As you look over the data below, please find each line where the word "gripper" appears, then copy it.
##### RAW DATA
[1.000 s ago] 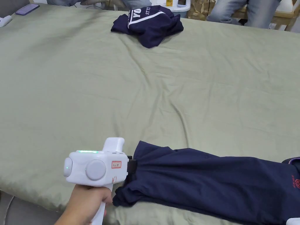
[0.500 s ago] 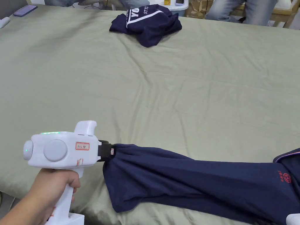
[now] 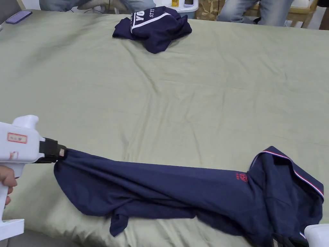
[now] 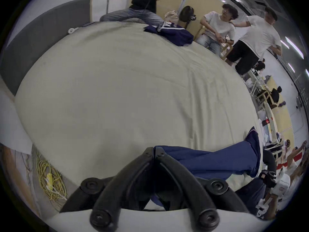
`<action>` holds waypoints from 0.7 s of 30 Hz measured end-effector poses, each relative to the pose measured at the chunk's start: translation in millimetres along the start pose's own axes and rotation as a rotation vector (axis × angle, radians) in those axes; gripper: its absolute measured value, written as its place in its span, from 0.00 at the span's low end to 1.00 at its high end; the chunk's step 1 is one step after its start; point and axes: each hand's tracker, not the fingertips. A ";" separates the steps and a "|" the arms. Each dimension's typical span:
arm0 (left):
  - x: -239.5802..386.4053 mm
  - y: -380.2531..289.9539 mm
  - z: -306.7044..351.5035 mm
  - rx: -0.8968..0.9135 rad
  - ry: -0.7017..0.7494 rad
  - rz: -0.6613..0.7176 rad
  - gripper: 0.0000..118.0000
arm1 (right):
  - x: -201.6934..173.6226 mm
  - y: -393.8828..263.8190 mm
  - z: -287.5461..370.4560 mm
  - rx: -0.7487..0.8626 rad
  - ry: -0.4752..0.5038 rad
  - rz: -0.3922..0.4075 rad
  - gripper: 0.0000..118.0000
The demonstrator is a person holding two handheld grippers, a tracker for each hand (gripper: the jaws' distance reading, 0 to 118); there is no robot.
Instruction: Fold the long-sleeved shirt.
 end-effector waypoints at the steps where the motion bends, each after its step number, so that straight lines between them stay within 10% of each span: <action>1: -1.2 -0.6 3.2 -0.012 0.002 0.001 0.00 | 0.0 0.0 -0.1 0.002 0.001 -0.002 0.01; 10: 57.0 -13.5 11.4 0.000 -0.180 -0.038 0.00 | 4.4 -2.3 15.1 0.028 0.012 -0.025 0.01; 21: 294.3 -39.0 7.2 0.020 -0.468 -0.197 0.00 | 45.8 -23.4 77.3 0.117 -0.045 -0.120 0.01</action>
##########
- WRITTEN REPLY
`<action>` holds waypoints from 0.7 s of 30 Hz measured end-effector poses, each relative to the pose measured at the chunk's start: translation in millimetres along the start pose's own axes and rotation as a rotation vector (axis × angle, radians) in those axes; gripper: its absolute measured value, written as its place in its span, from 0.00 at the span's low end to 1.00 at its high end; the chunk's step 1 is one step after its start; point and axes: each hand's tracker, not the fingertips. A ";" separates the steps and a "|" the arms. Each dimension's typical span:
  - gripper: 0.0000..118.0000
  - gripper: 0.0000..118.0000
The demonstrator is a person holding two handheld grippers, a tracker for each hand (gripper: the jaws' distance reading, 0 to 118); there is no robot.

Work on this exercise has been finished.